_WHAT YOU HAVE TO DO:_ Reproduce exactly the lines below, from the first through the one containing "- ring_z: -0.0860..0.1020", and nothing more.

_GIVEN MATERIAL:_
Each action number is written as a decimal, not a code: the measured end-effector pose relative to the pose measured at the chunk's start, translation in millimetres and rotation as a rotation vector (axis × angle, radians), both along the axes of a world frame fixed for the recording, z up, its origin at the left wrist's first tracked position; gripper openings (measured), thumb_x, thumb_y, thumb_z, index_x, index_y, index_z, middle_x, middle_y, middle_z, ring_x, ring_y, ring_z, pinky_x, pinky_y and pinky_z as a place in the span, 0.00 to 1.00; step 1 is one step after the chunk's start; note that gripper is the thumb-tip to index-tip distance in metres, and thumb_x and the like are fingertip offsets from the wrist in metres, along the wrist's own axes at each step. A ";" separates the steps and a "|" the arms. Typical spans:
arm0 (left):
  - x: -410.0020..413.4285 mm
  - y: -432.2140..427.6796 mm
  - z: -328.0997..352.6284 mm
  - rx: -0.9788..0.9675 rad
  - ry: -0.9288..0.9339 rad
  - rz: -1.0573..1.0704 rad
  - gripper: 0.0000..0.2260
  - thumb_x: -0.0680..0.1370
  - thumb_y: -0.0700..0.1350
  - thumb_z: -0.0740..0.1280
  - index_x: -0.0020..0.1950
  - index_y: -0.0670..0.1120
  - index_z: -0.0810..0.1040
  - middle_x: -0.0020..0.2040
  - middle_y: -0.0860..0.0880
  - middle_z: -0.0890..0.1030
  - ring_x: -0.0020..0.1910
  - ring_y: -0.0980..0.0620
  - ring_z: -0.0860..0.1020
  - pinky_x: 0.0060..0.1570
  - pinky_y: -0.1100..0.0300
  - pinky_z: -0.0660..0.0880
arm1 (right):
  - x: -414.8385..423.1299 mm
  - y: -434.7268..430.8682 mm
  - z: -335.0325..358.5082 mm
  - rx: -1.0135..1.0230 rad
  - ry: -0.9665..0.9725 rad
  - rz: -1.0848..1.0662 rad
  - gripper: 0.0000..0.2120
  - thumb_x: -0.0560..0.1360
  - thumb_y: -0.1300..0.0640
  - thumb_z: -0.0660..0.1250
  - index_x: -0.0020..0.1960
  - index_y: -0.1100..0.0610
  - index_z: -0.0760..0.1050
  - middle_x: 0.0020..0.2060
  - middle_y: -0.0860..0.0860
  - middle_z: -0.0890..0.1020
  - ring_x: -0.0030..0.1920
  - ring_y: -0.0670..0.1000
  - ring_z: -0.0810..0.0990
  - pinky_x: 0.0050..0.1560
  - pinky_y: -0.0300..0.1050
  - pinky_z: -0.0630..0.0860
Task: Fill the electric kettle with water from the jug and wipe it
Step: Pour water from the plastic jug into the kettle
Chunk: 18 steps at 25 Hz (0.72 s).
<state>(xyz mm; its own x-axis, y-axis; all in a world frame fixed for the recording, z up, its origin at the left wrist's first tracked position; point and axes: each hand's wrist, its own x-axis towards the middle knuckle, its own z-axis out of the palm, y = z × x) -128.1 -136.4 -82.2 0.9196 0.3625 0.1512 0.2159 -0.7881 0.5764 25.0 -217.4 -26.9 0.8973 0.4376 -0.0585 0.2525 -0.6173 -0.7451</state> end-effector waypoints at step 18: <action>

_WRITTEN RESPONSE:_
Each action number is written as a decimal, not a code: the measured end-effector pose relative to the pose measured at the chunk's start, translation in millimetres and rotation as a rotation vector (axis × angle, radians), both along the axes of a world frame fixed for the recording, z up, its origin at the left wrist's first tracked position; gripper openings (measured), thumb_x, thumb_y, thumb_z, index_x, index_y, index_z, middle_x, middle_y, middle_z, ring_x, ring_y, ring_z, pinky_x, pinky_y and pinky_z as a place in the span, 0.00 to 1.00; step 1 is one step after the chunk's start; note that gripper is the thumb-tip to index-tip distance in metres, and thumb_x and the like are fingertip offsets from the wrist in metres, along the wrist's own axes at each step. A ";" separates the steps and a "|" the arms. Typical spans:
arm0 (left):
  - x: -410.0020..413.4285 mm
  - y: -432.2140..427.6796 mm
  - z: -328.0997..352.6284 mm
  - rx: -0.9788..0.9675 rad
  - ry: -0.9288..0.9339 rad
  - rz: -1.0573..1.0704 rad
  - gripper: 0.0000..0.2260
  - thumb_x: -0.0680..0.1370
  - thumb_y: -0.0700..0.1350
  - thumb_z: -0.0740..0.1280
  - index_x: -0.0020..0.1950
  - index_y: -0.0670..0.1120
  - index_z: -0.0810..0.1040
  - middle_x: -0.0020..0.2040
  - middle_y: -0.0860..0.0880
  - middle_z: -0.0890..0.1030
  - ring_x: -0.0020..0.1910
  - ring_y: -0.0980..0.0620
  - ring_z: -0.0860..0.1020

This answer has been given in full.